In this way, as shown in FIG. 4 (A), the protrusions 17A and 17B provided in the restricting member 10 are shaped to conform to the cam portions 22A and 22B.

In addition, as shown in FIG. 3, the restricting member 10 includes a cylindrical cover 16 extending from the outer periphery of the annular base 12 toward the upper spring seat. Not only that, as shown in FIG. 5, on the outer periphery of the cover 16, a plurality of protrusions 21 a provided at the outer periphery of the cylindrical portion 20 are provided at the same interval in the circumferential direction, along the cover 16. The protrusion 40 ′ extending in the axial direction.

Next, the operation of the initial load adjustment device 4 of this embodiment will be described. The initial load adjustment device 4 forms an initial load that can adjust the suspension spring 3 in three stages. In the first stage where the initial load of the suspension spring 3 is minimized, as shown in FIG. 4 (A), the first protrusions 13 and 13 are brought into contact with the first contact surfaces 23 and 23 to The second protrusions 14 and 14 are in contact with the second contact surfaces 24 and 24, and the third protrusions 15 and 15 are in contact with the third contact surfaces 25 and 25.

At this time, the upper spring seat 11 having the cam portions 22A, 22B is urged by the suspension spring 3 toward the restricting member 10 side. Since the contact surfaces 23, 24, 25 and the protrusions 13, 14, 15 are inclined The abutment is formed, so that a force that relatively rotates the upper spring seat 11 and the restricting member 10 acts. However, even if the upper spring seat 11 and the restricting member 10 are to rotate relative to each other, since the protrusions 13, 14, 15 abut on the respective locking surfaces 29, 30, 31, the upper spring seat 11 and the restricting member 10 are prevented Relative rotation.

In the second stage where the initial load of the suspension spring 3 is greater than the first stage by one level, the upper spring bearing 11 is turned to make the abutment surfaces 23, 24, 25 of the protrusions 13, 14, 15 abut one by one Move in the counterclockwise direction (left direction in the drawing). Once this is done, as shown in FIG. 4 (B), the first protrusions 13 and 13 abut on the second abutment surfaces 24 and 24, respectively, and the second protrusions 14 and 14 abut on the third abutment respectively面 25,25. In this way, due to the difference in height between the first contact surface 23 and the second contact surface 24 in the axial direction, the upper spring bearing 11 is moved downward in the second drawing, so it is embedded in the upper spring bearing 11 The initial load of the suspension spring 3 between the lower spring bearing 37 and the lower spring bearing 37 is increased by one level.

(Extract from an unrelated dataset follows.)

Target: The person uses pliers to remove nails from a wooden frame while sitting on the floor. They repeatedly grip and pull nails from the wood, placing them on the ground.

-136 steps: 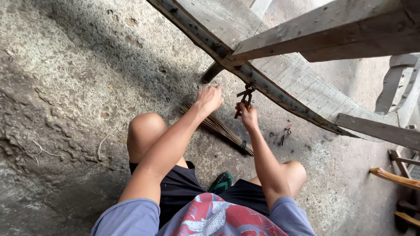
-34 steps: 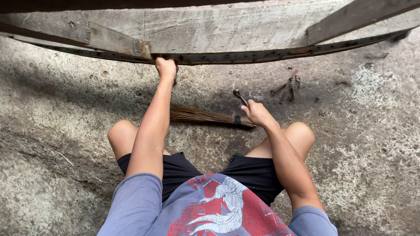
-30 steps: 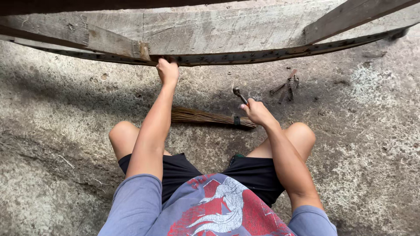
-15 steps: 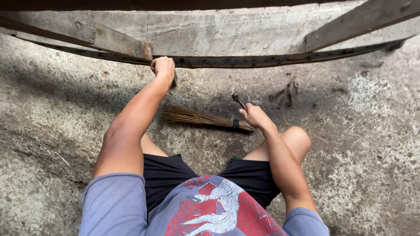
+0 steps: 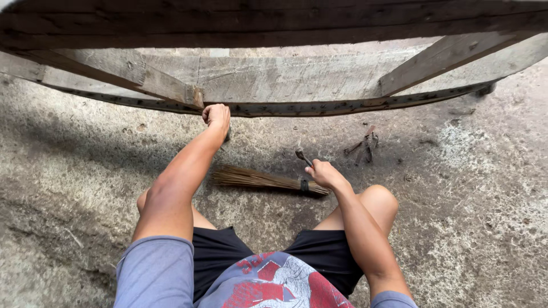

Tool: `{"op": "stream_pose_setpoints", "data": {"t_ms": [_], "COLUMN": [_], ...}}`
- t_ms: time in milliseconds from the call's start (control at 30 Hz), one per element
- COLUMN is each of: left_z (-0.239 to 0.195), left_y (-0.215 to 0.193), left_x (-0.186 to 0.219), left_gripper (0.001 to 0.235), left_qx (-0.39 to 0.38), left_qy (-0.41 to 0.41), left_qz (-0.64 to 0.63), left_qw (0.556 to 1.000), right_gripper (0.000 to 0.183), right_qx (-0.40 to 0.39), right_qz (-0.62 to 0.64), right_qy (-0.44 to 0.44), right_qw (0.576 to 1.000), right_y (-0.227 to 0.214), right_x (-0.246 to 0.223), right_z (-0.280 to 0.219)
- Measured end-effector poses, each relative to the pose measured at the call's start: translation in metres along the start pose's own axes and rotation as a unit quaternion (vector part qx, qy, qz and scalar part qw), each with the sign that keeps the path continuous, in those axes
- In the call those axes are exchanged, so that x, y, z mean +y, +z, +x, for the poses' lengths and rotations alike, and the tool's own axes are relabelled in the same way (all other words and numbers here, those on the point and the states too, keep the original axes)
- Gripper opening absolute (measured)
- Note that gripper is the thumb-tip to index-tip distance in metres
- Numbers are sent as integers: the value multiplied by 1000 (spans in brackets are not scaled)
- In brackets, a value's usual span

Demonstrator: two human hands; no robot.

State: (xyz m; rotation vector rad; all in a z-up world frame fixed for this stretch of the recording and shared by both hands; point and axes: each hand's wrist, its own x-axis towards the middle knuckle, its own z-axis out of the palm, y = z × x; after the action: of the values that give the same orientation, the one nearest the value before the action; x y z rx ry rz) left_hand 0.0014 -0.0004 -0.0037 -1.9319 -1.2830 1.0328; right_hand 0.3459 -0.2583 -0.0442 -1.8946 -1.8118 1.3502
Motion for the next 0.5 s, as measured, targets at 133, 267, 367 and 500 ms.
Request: {"op": "stream_pose_setpoints", "data": {"t_ms": [133, 267, 367, 500], "left_z": [10, 6, 7, 2], "left_y": [1, 13, 13, 14], "left_x": [8, 11, 12, 12], "left_gripper": [23, 26, 23, 21], "left_qx": [10, 14, 15, 16], "left_qy": [-20, 7, -4, 11], "left_qz": [-9, 5, -19, 3], "left_qw": [1000, 1000, 1000, 1000], "right_gripper": [44, 43, 43, 44], "right_qx": [4, 21, 25, 29], "right_qz": [-7, -6, -6, -4], "right_qy": [15, 19, 28, 48], "right_qw": [1000, 1000, 999, 998], "right_y": [-4, 6, 5, 4], "right_x": [6, 18, 30, 32], "right_z": [0, -1, -3, -9]}}
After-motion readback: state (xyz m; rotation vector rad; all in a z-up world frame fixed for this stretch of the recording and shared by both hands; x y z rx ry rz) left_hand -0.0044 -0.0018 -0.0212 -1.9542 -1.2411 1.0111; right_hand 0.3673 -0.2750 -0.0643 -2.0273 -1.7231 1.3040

At this time, since the protrusions 13 and 14 are in contact with the locking surfaces 29 and 30, the relative rotation of the upper spring seat 11 and the restricting member 10 is prevented.

In the third stage where the initial load of the suspension spring 3 is larger than the second stage by one level, the upper spring seat 11 is rotated further than the second stage, and the abutment surfaces 24 where the protrusions 13 and 14 abut , 25, move one by one in the counterclockwise direction (left direction in the drawing). Once this is done, as shown in FIG. 4 (C), the first protrusions 13 and 13 abut on the third abutment surfaces 25 and 25, respectively. In this way, due to the difference in the heights of the second contact surface 24 and the third contact surface 25 in the axial direction, the upper spring bearing 11 is moved further downward in the second figure, so the initial suspension spring 3 The load becomes larger than the second stage.

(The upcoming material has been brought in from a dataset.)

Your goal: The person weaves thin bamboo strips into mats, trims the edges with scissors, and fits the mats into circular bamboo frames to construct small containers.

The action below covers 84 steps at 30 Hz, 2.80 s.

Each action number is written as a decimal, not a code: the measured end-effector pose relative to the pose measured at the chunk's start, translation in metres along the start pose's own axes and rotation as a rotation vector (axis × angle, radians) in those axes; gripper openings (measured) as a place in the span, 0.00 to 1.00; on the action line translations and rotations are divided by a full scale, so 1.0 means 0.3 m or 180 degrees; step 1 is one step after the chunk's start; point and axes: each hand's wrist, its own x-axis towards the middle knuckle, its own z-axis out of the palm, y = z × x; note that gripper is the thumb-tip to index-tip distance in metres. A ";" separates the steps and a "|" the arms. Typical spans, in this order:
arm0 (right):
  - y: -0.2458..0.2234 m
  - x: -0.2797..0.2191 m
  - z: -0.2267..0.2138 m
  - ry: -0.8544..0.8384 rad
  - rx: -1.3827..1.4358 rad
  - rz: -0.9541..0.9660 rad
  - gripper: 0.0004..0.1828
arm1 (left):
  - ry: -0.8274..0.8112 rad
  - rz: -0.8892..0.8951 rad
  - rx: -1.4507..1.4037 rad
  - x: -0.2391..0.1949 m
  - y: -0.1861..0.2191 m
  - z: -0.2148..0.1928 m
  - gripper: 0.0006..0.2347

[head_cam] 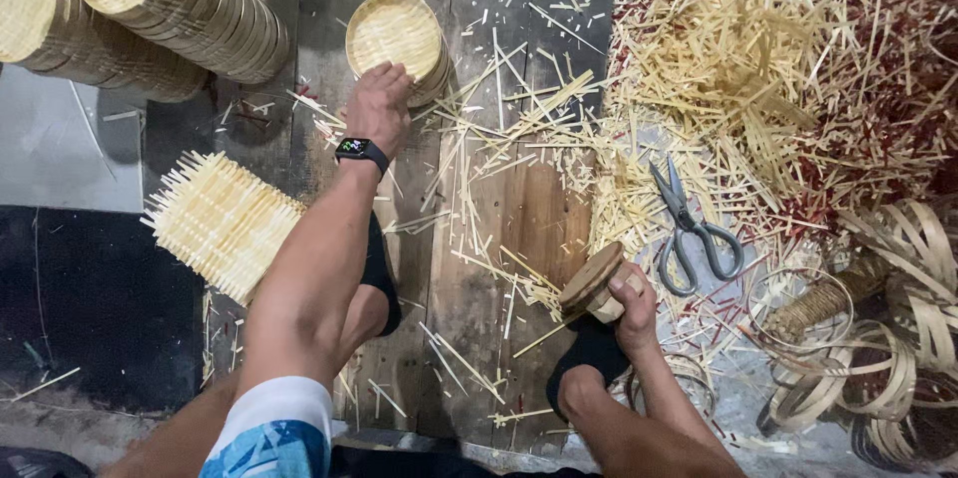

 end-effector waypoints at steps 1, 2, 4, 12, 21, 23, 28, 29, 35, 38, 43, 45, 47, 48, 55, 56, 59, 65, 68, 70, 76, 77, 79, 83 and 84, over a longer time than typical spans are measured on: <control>-0.001 0.001 -0.001 -0.0003 -0.0042 0.0019 0.26 | -0.0002 0.0002 0.0060 -0.003 -0.003 0.003 0.13; -0.002 0.000 0.000 -0.0006 -0.0049 0.0036 0.25 | -0.0008 0.0003 0.0120 -0.006 -0.005 0.004 0.13; -0.013 0.001 0.005 -0.0012 -0.0063 0.0060 0.25 | -0.0024 -0.0020 0.0163 -0.008 -0.009 0.002 0.13; -0.195 0.013 0.157 -0.0071 -0.2270 -0.0407 0.40 | -0.0247 -0.0079 0.0170 -0.017 -0.025 0.012 0.18; -0.398 0.106 0.441 -0.1239 -0.4996 -0.1027 0.44 | 0.1032 -0.1219 -0.0651 -0.061 -0.035 -0.092 0.15; -0.445 0.109 0.471 -0.1611 -0.5134 -0.0893 0.46 | 0.1039 -0.1582 -0.0864 -0.070 -0.079 -0.135 0.14; -0.707 0.171 0.490 -0.2288 -0.5103 -0.1403 0.34 | 0.0808 -0.1885 -0.1154 -0.037 -0.163 -0.164 0.17; -0.779 0.189 0.487 -0.2262 -0.5184 -0.1335 0.29 | 0.0730 -0.1922 -0.1070 -0.026 -0.171 -0.153 0.17; -0.938 0.433 0.733 -0.1925 -0.5132 -0.1049 0.25 | 0.0879 -0.1993 -0.1260 0.046 -0.192 -0.052 0.22; -0.861 0.625 0.917 -0.1361 -0.3917 -0.1471 0.23 | 0.1074 -0.1804 -0.0932 0.053 -0.190 -0.017 0.20; -0.644 0.857 1.103 -0.0441 -0.3037 -0.1399 0.23 | 0.1081 -0.1919 -0.0883 0.058 -0.182 0.016 0.14; -0.583 0.891 1.114 -0.0439 -0.2851 -0.1550 0.18 | 0.1097 -0.1913 -0.0780 0.062 -0.174 0.017 0.13; -0.550 0.911 1.110 -0.0390 -0.2746 -0.1691 0.15 | 0.1119 -0.1830 -0.0742 0.068 -0.168 0.014 0.12; -0.537 0.912 1.106 -0.0348 -0.2728 -0.1753 0.14 | 0.1134 -0.1790 -0.0722 0.072 -0.168 0.013 0.11; -0.508 0.910 1.115 -0.0071 -0.2888 -0.1894 0.13 | 0.1128 -0.1885 -0.0976 0.071 -0.201 0.053 0.13; -0.504 0.911 1.114 -0.0091 -0.2855 -0.1935 0.13 | 0.1145 -0.2009 -0.1126 0.070 -0.211 0.065 0.14; -0.484 0.925 1.107 -0.0192 -0.2668 -0.1853 0.14 | 0.0989 -0.2621 -0.1639 0.064 -0.247 0.105 0.22; -0.403 0.979 1.095 -0.0404 -0.2624 -0.0854 0.23 | 0.0462 -0.3300 -0.3049 0.043 -0.261 0.149 0.34; -0.378 0.987 1.101 -0.0267 -0.2461 -0.0881 0.25 | 0.0260 -0.3587 -0.2606 0.052 -0.240 0.132 0.36; -0.377 0.983 1.105 -0.0237 -0.2383 -0.0921 0.25 | 0.0183 -0.3631 -0.2324 0.062 -0.231 0.112 0.37; -0.395 0.923 1.112 -0.0154 -0.2272 -0.1419 0.23 | -0.0004 -0.3547 -0.1996 0.077 -0.236 0.115 0.39; -0.401 0.911 1.118 -0.0146 -0.2356 -0.1402 0.23 | -0.0005 -0.3522 -0.1999 0.078 -0.243 0.119 0.39; -0.413 0.890 1.126 -0.0120 -0.2522 -0.1363 0.22 | -0.0035 -0.3527 -0.1972 0.080 -0.255 0.129 0.39; -0.431 0.867 1.134 -0.0099 -0.2593 -0.0889 0.23 | -0.0200 -0.3598 -0.1786 0.092 -0.275 0.137 0.40; -0.431 0.864 1.135 -0.0106 -0.2545 -0.0891 0.23 | -0.0261 -0.3606 -0.1716 0.093 -0.274 0.137 0.41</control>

At this time, since the first projections 13 and 13 abut on the second locking surfaces 30 and 30, the relative rotation of the upper spring seat 11 and the restricting member 10 is prevented.

When the initial load of the suspension spring 3 is set to be small, it is only necessary to turn the upper spring seat 11 in the opposite direction to the "when the initial load of the suspension spring 3 is set to be large".

In this way, the initial load adjustment device 4 can adjust the suspension spring 3 by rotating the upper spring bearing 11 to make the protrusions 13, 14, 15 abut on any contact surfaces 23, 24, 25. The size of the initial load.

In addition, as described earlier, in the first stage of the initial load adjustment device 4, each first protrusion 13, 13; each second protrusion 14, 14; and each third protrusion 15, 15 respectively abut against each first The abutment surfaces 23, 23; each second abutment surface 24, 24; each third abutment surface 25, 25. Therefore, in the first stage of the initial load adjusting device 4, as shown in FIG. 4 (A), the restricting member 10 and the upper spring seat 11 are brought into full contact over the entire circumference.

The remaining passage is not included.